**Assignment**
Search the listing below for the line containing "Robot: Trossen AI". From there through the line containing "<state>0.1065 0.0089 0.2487", transcribe every line exactly, both ends included.

**Data extract**
_ _ _

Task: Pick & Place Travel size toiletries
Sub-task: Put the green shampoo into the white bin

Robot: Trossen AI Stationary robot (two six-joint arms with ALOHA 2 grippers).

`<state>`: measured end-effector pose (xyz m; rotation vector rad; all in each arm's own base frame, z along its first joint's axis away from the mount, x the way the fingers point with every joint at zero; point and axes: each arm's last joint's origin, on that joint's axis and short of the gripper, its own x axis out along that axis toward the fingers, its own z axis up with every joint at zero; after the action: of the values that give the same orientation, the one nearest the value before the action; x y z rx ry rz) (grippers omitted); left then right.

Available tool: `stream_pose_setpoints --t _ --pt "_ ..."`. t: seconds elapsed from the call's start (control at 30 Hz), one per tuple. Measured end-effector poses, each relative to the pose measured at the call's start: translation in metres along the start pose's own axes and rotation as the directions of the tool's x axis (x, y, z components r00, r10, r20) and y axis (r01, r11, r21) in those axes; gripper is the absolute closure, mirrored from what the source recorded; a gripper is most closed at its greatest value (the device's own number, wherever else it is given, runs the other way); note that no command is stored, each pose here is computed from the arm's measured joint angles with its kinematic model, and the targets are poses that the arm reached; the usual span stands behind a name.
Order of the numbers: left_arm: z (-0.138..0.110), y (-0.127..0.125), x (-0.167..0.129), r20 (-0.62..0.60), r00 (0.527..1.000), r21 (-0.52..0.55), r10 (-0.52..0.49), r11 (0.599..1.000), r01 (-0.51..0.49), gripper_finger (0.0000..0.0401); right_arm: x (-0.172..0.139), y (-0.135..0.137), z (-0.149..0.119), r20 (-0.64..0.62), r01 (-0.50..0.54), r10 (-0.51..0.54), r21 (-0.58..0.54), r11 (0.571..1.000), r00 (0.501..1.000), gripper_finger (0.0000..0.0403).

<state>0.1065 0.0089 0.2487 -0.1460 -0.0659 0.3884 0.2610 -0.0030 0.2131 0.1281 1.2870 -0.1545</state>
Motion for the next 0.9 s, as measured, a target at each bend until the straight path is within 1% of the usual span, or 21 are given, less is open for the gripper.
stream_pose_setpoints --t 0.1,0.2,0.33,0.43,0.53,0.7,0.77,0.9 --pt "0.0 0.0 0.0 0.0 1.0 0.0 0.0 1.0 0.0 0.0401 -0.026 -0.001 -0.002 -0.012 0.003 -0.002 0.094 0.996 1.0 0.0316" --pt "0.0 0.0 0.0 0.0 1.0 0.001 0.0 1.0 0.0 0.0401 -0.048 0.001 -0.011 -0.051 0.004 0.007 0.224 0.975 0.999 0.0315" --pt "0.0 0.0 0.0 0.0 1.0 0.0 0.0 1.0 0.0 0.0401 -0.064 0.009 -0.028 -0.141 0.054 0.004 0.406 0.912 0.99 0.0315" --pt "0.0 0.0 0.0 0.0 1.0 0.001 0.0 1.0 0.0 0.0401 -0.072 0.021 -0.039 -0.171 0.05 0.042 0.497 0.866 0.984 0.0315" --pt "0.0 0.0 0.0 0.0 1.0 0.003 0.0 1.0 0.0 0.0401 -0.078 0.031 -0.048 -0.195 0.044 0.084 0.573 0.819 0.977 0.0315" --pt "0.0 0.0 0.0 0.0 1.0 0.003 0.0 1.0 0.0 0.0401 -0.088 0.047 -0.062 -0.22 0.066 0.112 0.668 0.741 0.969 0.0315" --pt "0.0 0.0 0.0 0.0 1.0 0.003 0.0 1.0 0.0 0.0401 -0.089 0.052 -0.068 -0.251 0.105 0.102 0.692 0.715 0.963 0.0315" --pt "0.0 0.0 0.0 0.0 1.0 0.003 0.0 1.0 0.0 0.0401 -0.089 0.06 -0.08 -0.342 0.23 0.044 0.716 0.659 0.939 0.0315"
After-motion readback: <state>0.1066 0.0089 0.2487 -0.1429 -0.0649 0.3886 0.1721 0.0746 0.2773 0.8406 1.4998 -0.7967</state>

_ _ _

**Solution for this problem**
Robot: Trossen AI Stationary robot (two six-joint arms with ALOHA 2 grippers).

`<state>`: measured end-effector pose (xyz m; rotation vector rad; all in each arm's own base frame, z along its first joint's axis away from the mount, x the way the fingers point with every joint at zero; point and axes: each arm's last joint's origin, on that joint's axis and short of the gripper, its own x axis out along that axis toward the fingers, its own z axis up with every joint at zero; after the action: of the values that give the same orientation, the one nearest the value before the action; x y z rx ry rz) (grippers omitted); left then right.

Available tool: `stream_pose_setpoints --t _ --pt "_ ..."`. t: seconds elapsed from the call's start (control at 30 Hz), one per tuple. Measured end-effector poses, each relative to the pose measured at the call's start: translation in metres along the start pose's own axes and rotation as the directions of the tool's x axis (x, y, z components r00, r10, r20) and y axis (r01, r11, r21) in those axes; gripper is the absolute closure, mirrored from what the source recorded; a gripper is most closed at its greatest value (the device's own number, wherever else it is given, runs the other way); note that no command is stored, each pose here is computed from the arm's measured joint angles with its kinematic model, and the targets are poses that the arm reached; the usual span stands behind a name.
Order of the numbers: left_arm: z (-0.138..0.110), y (-0.127..0.125), x (-0.167..0.129), r20 (-0.62..0.60), r00 (0.527..1.000), r21 (-0.52..0.55), r10 (-0.52..0.49), r11 (0.599..1.000), r01 (-0.51..0.49), gripper_finger (0.0000..0.0401); right_arm: x (-0.172..0.139), y (-0.135..0.137), z (-0.149..0.119), r20 (-0.64..0.62), r01 (-0.50..0.54), r10 (-0.51..0.54), r21 (-0.58..0.54), r11 (0.571..1.000), r00 (0.501..1.000), gripper_finger (0.0000..0.0403).

<state>0.1065 0.0089 0.2487 -0.1460 -0.0659 0.3884 0.2610 -0.0030 0.2131 0.1281 1.2870 -0.1545</state>

This exercise requires no additional output.